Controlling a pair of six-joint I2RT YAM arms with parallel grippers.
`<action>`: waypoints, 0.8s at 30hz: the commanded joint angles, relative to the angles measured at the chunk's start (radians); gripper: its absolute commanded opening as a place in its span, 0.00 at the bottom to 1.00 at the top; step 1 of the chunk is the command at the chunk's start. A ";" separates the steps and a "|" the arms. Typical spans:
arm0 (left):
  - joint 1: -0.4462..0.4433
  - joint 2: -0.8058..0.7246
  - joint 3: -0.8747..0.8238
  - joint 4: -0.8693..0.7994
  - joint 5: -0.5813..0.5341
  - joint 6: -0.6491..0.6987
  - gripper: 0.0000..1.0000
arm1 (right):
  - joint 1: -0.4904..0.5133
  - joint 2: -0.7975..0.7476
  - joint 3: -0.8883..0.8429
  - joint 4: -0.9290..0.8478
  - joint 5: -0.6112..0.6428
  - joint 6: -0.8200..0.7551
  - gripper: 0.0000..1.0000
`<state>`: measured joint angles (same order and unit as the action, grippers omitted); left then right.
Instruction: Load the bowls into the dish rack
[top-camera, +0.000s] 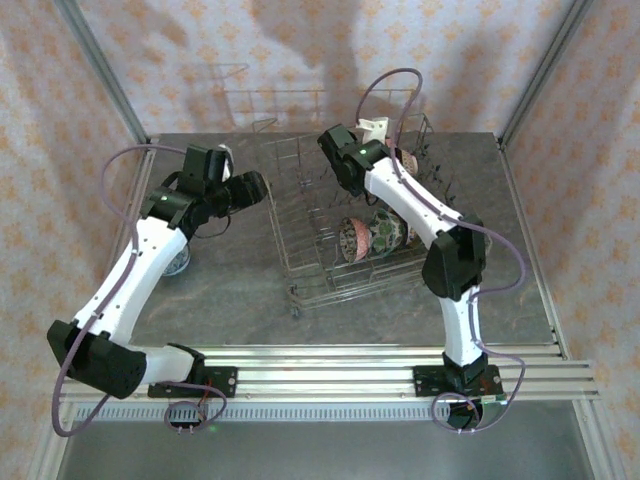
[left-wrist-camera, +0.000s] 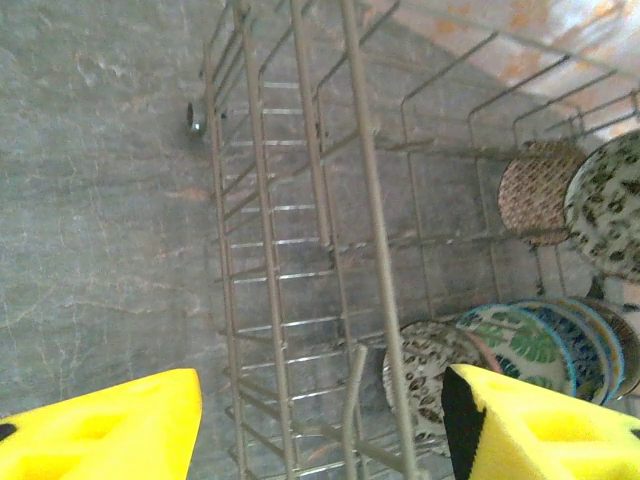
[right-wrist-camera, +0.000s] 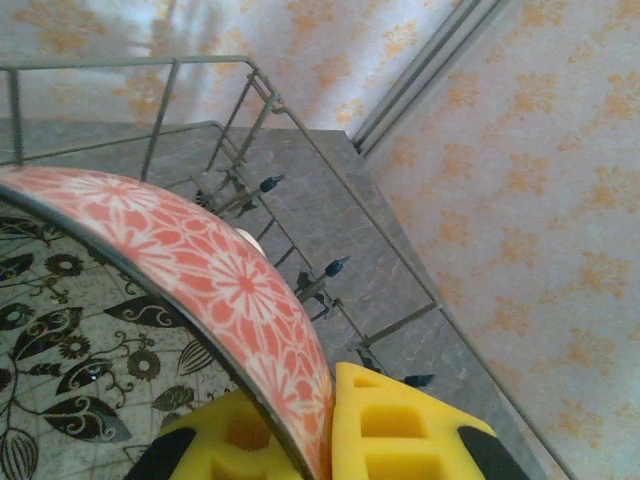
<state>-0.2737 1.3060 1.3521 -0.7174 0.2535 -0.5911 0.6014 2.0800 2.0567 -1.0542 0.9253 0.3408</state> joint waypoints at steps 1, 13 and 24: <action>0.007 0.010 -0.047 0.080 0.098 0.070 0.65 | -0.013 0.051 0.109 -0.160 0.100 0.103 0.00; 0.006 0.031 -0.180 0.218 0.265 0.054 0.65 | -0.020 0.234 0.357 -0.364 0.151 0.164 0.00; -0.045 0.021 -0.250 0.297 0.316 0.000 0.64 | -0.018 0.297 0.417 -0.390 0.186 0.167 0.00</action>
<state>-0.3016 1.3319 1.1225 -0.4553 0.5365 -0.5747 0.5835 2.3669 2.4329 -1.4288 1.0302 0.4969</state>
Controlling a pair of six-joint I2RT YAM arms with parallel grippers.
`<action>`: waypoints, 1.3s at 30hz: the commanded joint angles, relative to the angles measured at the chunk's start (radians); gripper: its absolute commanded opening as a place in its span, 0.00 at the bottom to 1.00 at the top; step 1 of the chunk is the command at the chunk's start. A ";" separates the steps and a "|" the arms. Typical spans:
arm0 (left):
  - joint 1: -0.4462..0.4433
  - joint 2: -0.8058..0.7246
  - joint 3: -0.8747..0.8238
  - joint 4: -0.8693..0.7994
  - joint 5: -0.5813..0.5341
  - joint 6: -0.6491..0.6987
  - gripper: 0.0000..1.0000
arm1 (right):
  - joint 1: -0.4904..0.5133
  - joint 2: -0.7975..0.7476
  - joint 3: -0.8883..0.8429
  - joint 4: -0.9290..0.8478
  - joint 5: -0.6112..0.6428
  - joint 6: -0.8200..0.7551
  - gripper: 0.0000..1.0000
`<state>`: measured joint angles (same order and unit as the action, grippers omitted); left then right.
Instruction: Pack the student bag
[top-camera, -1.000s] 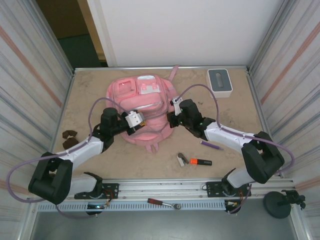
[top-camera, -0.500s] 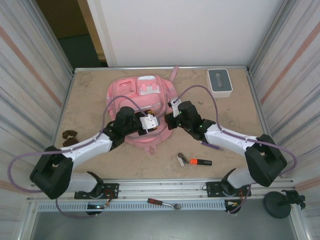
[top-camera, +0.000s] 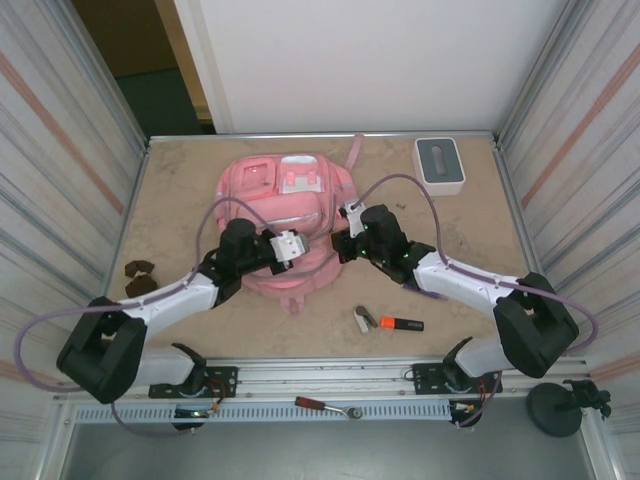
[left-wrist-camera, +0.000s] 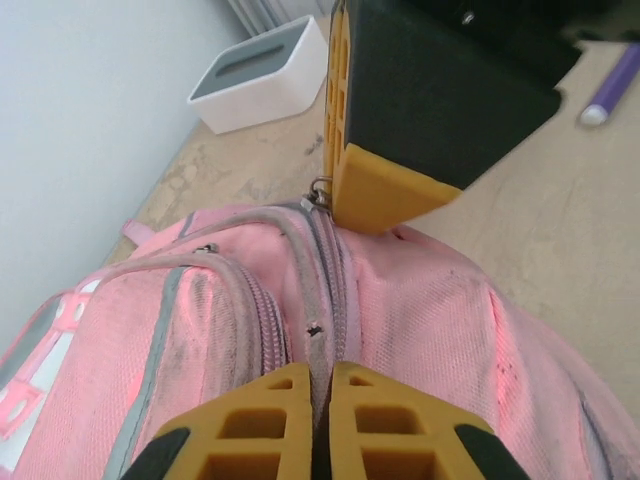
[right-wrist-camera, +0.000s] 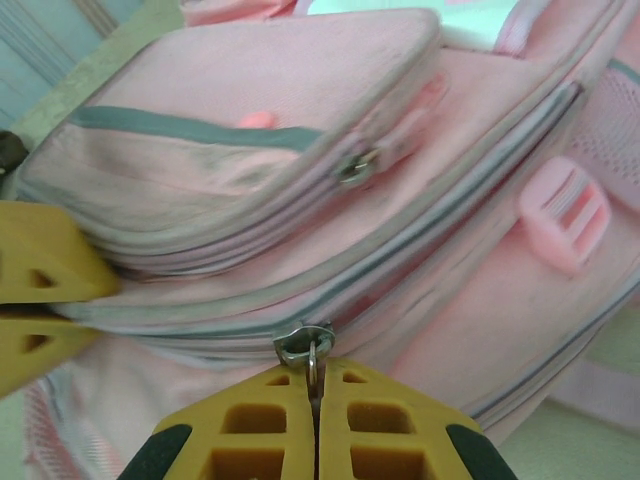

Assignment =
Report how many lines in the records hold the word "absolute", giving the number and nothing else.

Problem solution =
2